The World is Descending Into Chaos, Violence, War, and Atrocity.
The prospect of nuclear conflict,” António Guterres, the United Nations Secretary General, recently warned, “is now back within the realm of possibility.” Nuclear strategists and former U.S. officials warn that there is a remote but growing risk of an unintended slide into direct conflict — even, in some scenarios, a nuclear exchange.
I’m sure that the thought hasn’t crossed our minds. Are we headed towards nuclear war?
While Western leaders bluster pathetically and announce absurd meaningless sanctions that will have zero impact on Putin’s actions, we are sleepwalking closer and closer to the edge of a very dangerous situation.
Russian military doctrine has for some considerable time emphasized the use of tactical battlefield nuclear weapons in the event of any direct action against NATO forces.
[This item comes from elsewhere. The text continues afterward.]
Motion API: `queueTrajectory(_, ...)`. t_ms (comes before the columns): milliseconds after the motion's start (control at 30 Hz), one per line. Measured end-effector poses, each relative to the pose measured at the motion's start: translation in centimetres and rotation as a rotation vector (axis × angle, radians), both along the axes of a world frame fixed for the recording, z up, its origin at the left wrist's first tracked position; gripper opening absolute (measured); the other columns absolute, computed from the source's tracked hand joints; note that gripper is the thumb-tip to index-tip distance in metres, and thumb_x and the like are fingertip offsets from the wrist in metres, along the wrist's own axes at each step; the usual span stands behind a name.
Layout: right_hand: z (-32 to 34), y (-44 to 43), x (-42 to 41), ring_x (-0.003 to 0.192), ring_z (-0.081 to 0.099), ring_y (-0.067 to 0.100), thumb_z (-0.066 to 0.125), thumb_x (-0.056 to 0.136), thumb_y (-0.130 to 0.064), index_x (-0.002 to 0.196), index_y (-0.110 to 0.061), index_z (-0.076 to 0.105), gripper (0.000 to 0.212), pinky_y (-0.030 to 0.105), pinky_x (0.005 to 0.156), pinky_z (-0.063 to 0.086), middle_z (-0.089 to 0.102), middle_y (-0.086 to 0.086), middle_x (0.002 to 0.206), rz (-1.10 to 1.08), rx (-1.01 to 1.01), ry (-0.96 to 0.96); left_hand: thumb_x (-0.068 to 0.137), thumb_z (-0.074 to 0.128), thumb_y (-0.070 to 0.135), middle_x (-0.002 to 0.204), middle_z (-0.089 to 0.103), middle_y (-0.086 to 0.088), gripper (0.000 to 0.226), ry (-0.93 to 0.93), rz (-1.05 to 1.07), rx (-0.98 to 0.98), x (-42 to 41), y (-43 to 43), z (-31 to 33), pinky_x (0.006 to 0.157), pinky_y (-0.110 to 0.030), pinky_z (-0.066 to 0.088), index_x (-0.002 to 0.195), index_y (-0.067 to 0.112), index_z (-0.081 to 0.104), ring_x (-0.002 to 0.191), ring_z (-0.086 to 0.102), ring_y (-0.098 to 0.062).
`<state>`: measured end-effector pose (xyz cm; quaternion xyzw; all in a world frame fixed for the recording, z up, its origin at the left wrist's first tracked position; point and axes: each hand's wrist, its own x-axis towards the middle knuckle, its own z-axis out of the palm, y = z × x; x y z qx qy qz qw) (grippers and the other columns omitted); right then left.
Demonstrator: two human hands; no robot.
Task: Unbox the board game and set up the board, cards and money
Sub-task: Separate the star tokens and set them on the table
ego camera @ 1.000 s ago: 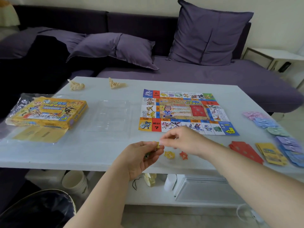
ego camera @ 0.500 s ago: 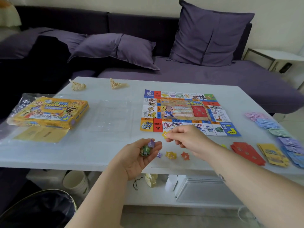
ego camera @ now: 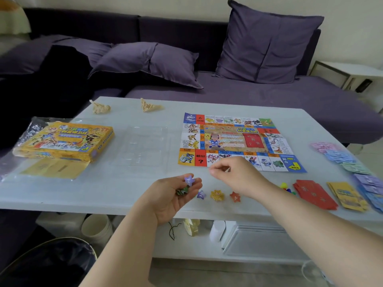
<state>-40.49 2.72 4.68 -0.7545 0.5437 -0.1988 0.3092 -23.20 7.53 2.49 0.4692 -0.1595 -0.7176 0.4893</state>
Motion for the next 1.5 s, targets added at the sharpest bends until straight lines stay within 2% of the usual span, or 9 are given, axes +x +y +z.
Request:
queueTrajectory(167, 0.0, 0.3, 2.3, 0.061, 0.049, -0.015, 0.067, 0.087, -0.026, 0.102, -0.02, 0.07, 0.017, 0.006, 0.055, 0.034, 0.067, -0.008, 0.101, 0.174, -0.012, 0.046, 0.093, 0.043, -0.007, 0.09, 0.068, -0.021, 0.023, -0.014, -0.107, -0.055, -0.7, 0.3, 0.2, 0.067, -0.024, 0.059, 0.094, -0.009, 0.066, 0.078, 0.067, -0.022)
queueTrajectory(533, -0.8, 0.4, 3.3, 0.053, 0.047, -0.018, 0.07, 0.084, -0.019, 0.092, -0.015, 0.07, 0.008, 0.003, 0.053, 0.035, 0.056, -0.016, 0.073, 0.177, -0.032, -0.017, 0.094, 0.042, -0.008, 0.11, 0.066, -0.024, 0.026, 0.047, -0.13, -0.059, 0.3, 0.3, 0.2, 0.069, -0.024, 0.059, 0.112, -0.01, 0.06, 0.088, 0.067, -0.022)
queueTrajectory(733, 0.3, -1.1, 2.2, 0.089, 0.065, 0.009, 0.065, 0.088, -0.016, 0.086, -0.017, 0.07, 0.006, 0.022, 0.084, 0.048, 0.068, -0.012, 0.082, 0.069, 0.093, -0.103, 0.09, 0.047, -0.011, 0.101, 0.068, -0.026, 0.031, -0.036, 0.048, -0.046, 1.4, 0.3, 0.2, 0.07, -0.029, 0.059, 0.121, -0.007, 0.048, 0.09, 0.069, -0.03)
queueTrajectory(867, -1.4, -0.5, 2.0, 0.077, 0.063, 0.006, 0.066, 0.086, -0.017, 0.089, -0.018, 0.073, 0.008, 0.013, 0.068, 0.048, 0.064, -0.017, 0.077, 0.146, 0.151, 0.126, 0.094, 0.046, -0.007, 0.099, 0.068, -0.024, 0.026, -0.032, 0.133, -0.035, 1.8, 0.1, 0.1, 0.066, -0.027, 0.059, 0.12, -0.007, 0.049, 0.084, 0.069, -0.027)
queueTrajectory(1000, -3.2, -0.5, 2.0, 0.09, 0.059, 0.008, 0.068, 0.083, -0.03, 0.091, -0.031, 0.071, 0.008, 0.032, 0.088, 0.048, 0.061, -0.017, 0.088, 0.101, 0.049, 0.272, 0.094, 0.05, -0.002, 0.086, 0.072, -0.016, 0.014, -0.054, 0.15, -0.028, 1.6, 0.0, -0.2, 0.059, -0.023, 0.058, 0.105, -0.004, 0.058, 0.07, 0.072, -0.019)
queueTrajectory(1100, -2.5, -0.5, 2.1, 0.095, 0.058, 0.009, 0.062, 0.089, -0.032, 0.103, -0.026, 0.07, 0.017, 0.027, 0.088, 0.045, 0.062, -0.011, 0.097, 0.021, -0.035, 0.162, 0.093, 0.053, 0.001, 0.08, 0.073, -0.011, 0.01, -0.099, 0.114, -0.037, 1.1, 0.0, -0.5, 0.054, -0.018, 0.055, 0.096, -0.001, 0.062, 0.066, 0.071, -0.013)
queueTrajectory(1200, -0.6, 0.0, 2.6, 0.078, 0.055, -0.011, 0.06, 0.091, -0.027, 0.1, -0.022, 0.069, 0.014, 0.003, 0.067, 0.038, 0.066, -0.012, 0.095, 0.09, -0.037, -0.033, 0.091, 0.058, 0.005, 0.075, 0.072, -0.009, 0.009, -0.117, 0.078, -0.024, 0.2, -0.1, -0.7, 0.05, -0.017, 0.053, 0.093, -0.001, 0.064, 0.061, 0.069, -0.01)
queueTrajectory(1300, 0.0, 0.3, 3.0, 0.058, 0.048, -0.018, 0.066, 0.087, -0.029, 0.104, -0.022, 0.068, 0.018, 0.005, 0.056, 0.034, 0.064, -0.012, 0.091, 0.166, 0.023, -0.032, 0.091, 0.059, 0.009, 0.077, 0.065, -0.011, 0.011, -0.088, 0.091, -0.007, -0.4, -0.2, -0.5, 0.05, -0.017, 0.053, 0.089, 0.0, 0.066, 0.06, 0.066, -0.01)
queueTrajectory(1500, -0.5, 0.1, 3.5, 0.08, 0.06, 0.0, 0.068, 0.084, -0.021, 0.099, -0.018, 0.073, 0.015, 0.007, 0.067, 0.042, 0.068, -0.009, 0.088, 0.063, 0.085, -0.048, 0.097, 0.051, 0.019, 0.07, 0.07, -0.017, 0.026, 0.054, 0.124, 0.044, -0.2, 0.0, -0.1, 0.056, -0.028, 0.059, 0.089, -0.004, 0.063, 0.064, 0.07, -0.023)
This strategy exists for two primary purposes. The first is to negate any technological and material advantage NATO may have (which these days is slim to none anyway). The second is psychological: by instilling the fear of nuclear conflict, Putin has in advance defeated Western politicians and military planners. After consolidating his position in Ukraine, Putin will be at liberty to deploy the bulk of his invasion force elsewhere.
We have a nation armed with weapons of mass destruction, led by a dictator who wants to create a neofascist empire that stretches into the heart of Europe. He is openly threatening to use those weapons, which is a good guide to what’s unfolding in Ukraine. Ukraine’s President has already warned that Putin will “march to the gates of Berlin” if he’s allowed to.
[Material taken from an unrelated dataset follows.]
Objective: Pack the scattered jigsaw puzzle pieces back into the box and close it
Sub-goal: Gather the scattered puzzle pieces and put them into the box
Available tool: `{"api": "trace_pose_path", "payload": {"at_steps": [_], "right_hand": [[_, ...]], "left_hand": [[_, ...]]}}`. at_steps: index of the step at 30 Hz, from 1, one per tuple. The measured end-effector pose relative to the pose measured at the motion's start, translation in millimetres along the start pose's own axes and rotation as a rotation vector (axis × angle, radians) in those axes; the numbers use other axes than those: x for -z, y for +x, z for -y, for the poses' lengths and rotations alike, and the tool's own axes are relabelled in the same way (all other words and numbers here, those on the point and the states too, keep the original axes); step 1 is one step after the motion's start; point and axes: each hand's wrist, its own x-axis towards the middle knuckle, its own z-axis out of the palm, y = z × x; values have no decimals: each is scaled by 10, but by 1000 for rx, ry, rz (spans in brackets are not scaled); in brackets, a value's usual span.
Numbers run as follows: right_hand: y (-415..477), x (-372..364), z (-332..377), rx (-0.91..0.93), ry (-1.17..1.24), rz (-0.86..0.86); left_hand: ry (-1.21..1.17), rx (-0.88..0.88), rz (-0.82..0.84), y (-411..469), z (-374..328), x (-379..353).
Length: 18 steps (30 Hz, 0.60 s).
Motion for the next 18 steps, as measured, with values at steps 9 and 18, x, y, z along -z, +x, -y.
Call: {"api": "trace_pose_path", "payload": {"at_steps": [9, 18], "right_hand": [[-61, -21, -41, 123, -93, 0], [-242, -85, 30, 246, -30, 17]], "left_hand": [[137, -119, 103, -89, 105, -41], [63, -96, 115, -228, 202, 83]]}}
Our strategy is not working. Why? Because it’s made by Western technocrats who have used such economic warfare on poor countries — Venezuela, most of South America, much of Africa. If you don’t do what we want, we cut you off from our global economy. You don’t get access to funds, goods, money, finance, credit, stuff. It works in poor countries because they’re poor. They have no choice. They meekly submit, usually, because the alternative is literally starving to death.
But Russia is not such a country. It will grow poorer, correct. But it will stay relatively healthy by selling its abundant natural resources to a world from China to Africa to Asia. Russian resources power China and India to produce what the West consumes. Most of the world has no special sympathy for us in the West. It isn’t going to join us in sanctioning Russia because we’ve abused that world, too. It needs Russia’s resources desperately precisely because we’re the ones who’ve stopped it from developing by exploiting it basically the level of slave labor, paying it as little as possible for its labor and goods, for so long. We played ourselves.
Russia is not a poor and powerless country. Our strategy of sanctions and economic warfare was designed to bring poor countries down. But they were already on their knees. Russia isn’t like that. It’s not going to be significantly weakened by our approach — at least not enough to stop making war. It is a relatively well off country with abundant resources which the world is only too happy to buy.
Putin is openly threatening to use weapons of mass destruction on Europe, while the world watches, horrified. Our strategy is increasingly in disarray — we increase sanctions everyday, and hope for the breaking point, but it never comes, precisely because there isn’t one. We are dealing with it the wrong way.
There is going to be a confrontation, my friends. That’s not what any of us want. Putin openly talks now about a “global confrontation.” That means a world war.
You don’t threaten Europe with weapons of mass destruction for nothing. Putin is confident for a reason. He knows he can make war for a very, very long time to come. He thinks of us as weak, lazy, pampered and degenerate and easily corrupted, because we accepted his gifts of blood money and oligarchy without a second thought. And now we are making another mistake. We are not making him stand down. That is the only way out of this mess.
Putin isn’t reaching a breaking point because there isn’t one for him. Russia wants a global confrontation, a world war — and its escalating to the point of openly threatening weapons of mass destruction on the free world. Our situation looks like this. Putin isn’t backing down. China’s on his side. The world isn’t ours. He’s confident because he is still in a very, very strong position. Financially, economically, socially, culturally, politically. So while Ukrainian civilians continue to get slaughtered are thereby paying the price of our pusillanimity and our abject intellectual failure. It is not difficult to foresee that all this will end very badly for all of us. We will need to figure out something better and fast…
Vincent Lyn
CEO/Founder at We Can Save Children
Director of Creative Development at African Views Organization
Economic & Social Council at United Nations
Middle East Correspondent at Wall Street News Agency
Rescue & Recovery Specialist at International Confederation of Police & Security Experts
Your perspective holds three truths:
-Use of nuclear weapons is very possible
-Russia and its supporters are being under estimated
-There is clear discriminatory treatment of poor countries with people of color
My hope is that leaders are using history as a guide to make timely, effective plans behind closed doors to prevent escalation. In the meantime, Ukraine is suffering.
Thank you for saying what needs to be said.